En el caso de nuestra protagonista su habitación y, sobre todo, su maqueta de la ciudad en que la vive, se convierten en un tablero en el que finalmente resulta que se juega la realidad del mundo exterior. Judith vive impresionada y condicionada por el fundamentalismo religioso de su padre. Una férrea percepción de la fe y de la verdad moral sobre las cosas que le marca de forma indeleble. Pero es inevitable el choque de trenes cuando sale de su burbuja y se sociabiliza con sus compañeros de colegio. Podremos apreciar la crueldad que muestran con su comportamiento los más jóvenes. Una crueldad sin miramientos y en la cual se ataca, siempre que es posible, al punto más débil.

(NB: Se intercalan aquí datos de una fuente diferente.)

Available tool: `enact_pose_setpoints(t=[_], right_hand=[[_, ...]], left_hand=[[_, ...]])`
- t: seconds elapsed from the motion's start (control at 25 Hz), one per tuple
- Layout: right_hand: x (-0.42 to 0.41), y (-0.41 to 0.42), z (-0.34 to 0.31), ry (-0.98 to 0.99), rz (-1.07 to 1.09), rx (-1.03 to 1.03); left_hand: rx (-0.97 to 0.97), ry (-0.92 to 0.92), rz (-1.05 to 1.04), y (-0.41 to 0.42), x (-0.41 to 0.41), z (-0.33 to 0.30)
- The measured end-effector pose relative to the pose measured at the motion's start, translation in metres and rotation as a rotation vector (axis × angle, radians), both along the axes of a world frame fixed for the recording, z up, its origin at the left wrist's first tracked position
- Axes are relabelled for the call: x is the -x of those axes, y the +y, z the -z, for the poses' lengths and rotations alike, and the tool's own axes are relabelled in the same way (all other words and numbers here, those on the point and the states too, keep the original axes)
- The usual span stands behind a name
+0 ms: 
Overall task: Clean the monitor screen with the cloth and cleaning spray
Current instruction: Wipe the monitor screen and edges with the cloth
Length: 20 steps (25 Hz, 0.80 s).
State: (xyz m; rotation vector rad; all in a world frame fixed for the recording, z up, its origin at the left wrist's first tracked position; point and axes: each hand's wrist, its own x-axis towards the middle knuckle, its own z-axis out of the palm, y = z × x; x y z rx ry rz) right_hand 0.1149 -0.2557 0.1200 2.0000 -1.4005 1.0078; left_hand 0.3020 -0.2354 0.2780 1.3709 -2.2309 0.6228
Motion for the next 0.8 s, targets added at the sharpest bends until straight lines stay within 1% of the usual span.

Por no hablar de cuando se llega a la violencia física como le ocurre a Judith que sufrirá una desagradable experiencia en la que uno de sus compañeros casi la ahoga al introducir su cabeza en la taza del inodoro. A consecuencia de esta humillación y del trato poco cordial con sus compañeros, Judith, en su imaginación, pensará en cómo devolver ese golpe. Obviamente, lo primero que llega a la cabeza es aquello del “ojo por ojo y diente por diente”, que sería inofensivo si no fuese porque, finalmente, sus deseos de venganza imaginarios tienen un reflejo en la realidad. Aparentemente, puede parecer que nos encontrando ante un magnifico don que todos desearíamos tener, pero no es fácil, y menos cuando se cuenta con el bagaje moral y religioso que nuestra joven protagonista ha ido recibiendo a lo largo de los años. Aprenderá que todo aquello que hacemos nos viene de vuelta, ya sea bueno o malo, y al final tendremos la recompensa o el castigo por alguna vía.
Con esta obra, la escritora galesa Grace McCleen nos adentra en una historia que nos va a conmover y nos hace ahondar en una cuestión tan delicada como la naturaleza de las creencias religiosas, un tema peliagudo pero que, sin duda, se afronta en esta ocasión desde una perspectiva interesante, como da buena cuenta la excelente acogida de esta novela. Volveremos a ser niños por un momento e imaginaremos qué nos habría pasado si un día después de haber estado jugando en nuestro cuarto, aquello que hemos imaginado tomase forma en la realidad. Esta es la otra grandeza de esta novela, la capacidad de empatizar con la protagonista y los acontecimientos en los que se ve envuelta.